WHAT TO WORK ON
Only lines with the word "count" are needed; collect each of them from the listing below.
◇ ◇ ◇
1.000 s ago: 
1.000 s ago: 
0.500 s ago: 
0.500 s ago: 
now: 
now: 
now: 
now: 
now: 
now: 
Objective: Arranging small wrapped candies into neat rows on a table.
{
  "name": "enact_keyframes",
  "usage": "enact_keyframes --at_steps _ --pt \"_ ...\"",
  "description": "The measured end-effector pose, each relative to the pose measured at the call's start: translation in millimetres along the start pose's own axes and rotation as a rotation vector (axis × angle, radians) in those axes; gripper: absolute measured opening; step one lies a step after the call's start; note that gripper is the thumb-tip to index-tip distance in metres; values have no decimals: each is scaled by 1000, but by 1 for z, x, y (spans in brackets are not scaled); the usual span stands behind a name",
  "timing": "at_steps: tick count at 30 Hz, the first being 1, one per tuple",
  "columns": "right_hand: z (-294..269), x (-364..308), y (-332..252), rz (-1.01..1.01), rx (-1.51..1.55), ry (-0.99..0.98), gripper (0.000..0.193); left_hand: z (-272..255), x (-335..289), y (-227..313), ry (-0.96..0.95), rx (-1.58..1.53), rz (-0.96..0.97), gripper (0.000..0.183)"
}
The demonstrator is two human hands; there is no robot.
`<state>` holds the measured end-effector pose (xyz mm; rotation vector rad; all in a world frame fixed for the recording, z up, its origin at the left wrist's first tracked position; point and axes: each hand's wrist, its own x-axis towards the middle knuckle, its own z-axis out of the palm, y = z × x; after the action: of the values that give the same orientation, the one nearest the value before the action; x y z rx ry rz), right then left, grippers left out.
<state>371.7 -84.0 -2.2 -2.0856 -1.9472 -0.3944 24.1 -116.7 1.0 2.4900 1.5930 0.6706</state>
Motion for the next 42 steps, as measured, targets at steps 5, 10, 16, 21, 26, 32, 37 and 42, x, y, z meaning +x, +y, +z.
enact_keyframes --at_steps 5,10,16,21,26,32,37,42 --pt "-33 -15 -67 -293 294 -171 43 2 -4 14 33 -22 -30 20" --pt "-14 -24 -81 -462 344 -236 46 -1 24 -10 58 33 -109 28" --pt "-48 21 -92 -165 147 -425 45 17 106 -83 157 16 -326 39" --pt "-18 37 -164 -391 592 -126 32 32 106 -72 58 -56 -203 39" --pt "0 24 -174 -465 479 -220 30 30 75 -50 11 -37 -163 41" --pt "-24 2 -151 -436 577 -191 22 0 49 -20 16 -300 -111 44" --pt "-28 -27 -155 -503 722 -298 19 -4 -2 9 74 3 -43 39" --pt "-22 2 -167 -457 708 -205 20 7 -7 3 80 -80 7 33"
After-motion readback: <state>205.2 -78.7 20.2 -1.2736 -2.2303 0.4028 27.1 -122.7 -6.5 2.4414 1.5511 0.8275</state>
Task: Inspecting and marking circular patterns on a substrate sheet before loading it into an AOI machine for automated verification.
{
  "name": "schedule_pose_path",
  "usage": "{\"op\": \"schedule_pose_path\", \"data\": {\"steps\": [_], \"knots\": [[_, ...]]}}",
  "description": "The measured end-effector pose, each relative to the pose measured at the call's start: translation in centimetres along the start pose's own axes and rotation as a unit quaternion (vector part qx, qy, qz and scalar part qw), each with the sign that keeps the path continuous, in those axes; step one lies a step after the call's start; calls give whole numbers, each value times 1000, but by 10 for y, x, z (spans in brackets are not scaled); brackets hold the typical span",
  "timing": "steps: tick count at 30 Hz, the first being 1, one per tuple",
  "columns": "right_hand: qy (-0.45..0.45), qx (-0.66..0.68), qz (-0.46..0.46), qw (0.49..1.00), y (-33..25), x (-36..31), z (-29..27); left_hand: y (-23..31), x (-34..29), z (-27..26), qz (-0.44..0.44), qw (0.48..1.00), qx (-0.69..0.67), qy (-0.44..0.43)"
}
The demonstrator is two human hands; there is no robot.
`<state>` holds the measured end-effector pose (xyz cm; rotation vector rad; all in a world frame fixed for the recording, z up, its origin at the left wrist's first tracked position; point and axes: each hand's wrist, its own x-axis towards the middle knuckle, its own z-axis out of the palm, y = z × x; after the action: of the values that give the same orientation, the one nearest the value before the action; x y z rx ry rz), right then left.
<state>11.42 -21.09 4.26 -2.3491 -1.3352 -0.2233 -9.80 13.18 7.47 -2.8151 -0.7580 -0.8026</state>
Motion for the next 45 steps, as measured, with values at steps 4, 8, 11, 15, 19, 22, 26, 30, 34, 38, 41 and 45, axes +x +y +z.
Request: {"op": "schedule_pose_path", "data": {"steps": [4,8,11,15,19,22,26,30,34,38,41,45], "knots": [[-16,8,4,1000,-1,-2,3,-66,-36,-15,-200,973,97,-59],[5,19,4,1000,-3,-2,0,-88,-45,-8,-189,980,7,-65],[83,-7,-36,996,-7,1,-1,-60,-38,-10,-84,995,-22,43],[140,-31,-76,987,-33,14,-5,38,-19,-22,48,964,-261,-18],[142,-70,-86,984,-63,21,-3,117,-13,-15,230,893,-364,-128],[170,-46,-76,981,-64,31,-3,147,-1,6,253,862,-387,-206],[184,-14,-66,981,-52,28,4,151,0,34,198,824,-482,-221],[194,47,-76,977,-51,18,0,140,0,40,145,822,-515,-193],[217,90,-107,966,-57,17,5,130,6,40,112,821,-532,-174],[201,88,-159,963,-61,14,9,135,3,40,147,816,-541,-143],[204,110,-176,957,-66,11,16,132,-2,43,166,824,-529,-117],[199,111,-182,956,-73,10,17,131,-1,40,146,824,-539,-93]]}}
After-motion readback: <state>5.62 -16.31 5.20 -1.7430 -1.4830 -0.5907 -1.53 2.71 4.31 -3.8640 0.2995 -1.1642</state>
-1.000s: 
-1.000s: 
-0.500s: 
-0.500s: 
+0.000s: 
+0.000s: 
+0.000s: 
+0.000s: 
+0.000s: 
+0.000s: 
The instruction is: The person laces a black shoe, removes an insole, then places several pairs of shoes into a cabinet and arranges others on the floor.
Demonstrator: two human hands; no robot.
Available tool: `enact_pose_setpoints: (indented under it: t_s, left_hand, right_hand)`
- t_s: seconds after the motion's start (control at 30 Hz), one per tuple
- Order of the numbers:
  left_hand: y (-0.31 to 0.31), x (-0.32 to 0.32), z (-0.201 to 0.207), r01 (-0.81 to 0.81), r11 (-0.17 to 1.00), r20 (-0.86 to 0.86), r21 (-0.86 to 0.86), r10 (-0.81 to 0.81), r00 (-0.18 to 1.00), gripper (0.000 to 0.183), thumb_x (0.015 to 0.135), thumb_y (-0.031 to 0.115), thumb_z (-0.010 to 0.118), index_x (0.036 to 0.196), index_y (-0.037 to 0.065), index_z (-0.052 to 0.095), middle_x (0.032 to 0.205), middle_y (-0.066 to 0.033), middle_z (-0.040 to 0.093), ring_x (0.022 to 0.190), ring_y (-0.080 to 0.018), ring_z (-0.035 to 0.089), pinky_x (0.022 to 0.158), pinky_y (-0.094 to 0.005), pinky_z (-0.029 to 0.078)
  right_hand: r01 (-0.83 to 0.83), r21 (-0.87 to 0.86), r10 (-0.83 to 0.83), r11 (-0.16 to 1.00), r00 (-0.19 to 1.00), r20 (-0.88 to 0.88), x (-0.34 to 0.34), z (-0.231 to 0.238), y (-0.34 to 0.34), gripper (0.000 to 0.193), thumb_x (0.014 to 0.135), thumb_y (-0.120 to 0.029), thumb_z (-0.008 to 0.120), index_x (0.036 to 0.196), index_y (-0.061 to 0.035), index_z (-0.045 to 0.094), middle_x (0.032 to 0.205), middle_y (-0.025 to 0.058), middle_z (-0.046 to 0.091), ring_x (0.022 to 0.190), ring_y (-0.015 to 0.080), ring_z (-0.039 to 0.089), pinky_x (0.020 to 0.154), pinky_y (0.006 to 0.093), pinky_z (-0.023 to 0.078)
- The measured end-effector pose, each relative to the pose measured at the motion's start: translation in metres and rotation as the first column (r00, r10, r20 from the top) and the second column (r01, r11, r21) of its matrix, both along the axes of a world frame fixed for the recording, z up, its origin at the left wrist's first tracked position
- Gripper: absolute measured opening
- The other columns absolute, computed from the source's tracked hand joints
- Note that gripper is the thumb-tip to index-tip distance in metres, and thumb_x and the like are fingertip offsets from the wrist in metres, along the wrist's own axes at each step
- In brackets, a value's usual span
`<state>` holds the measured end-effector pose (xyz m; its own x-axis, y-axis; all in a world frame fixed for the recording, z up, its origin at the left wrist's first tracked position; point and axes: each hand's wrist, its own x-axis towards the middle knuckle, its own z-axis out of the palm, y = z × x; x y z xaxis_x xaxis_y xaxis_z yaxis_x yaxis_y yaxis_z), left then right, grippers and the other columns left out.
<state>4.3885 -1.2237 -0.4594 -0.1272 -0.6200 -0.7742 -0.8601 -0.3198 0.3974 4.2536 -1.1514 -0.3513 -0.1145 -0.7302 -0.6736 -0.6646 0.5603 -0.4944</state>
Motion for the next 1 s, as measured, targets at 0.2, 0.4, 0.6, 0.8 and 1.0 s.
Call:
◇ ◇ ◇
OUTPUT OF THE TASK
  "timing": "at_steps: tick count at 30 Hz, the first being 1, one per tuple",
  "timing": "steps: tick count at 30 Hz, the first being 1, one per tuple",

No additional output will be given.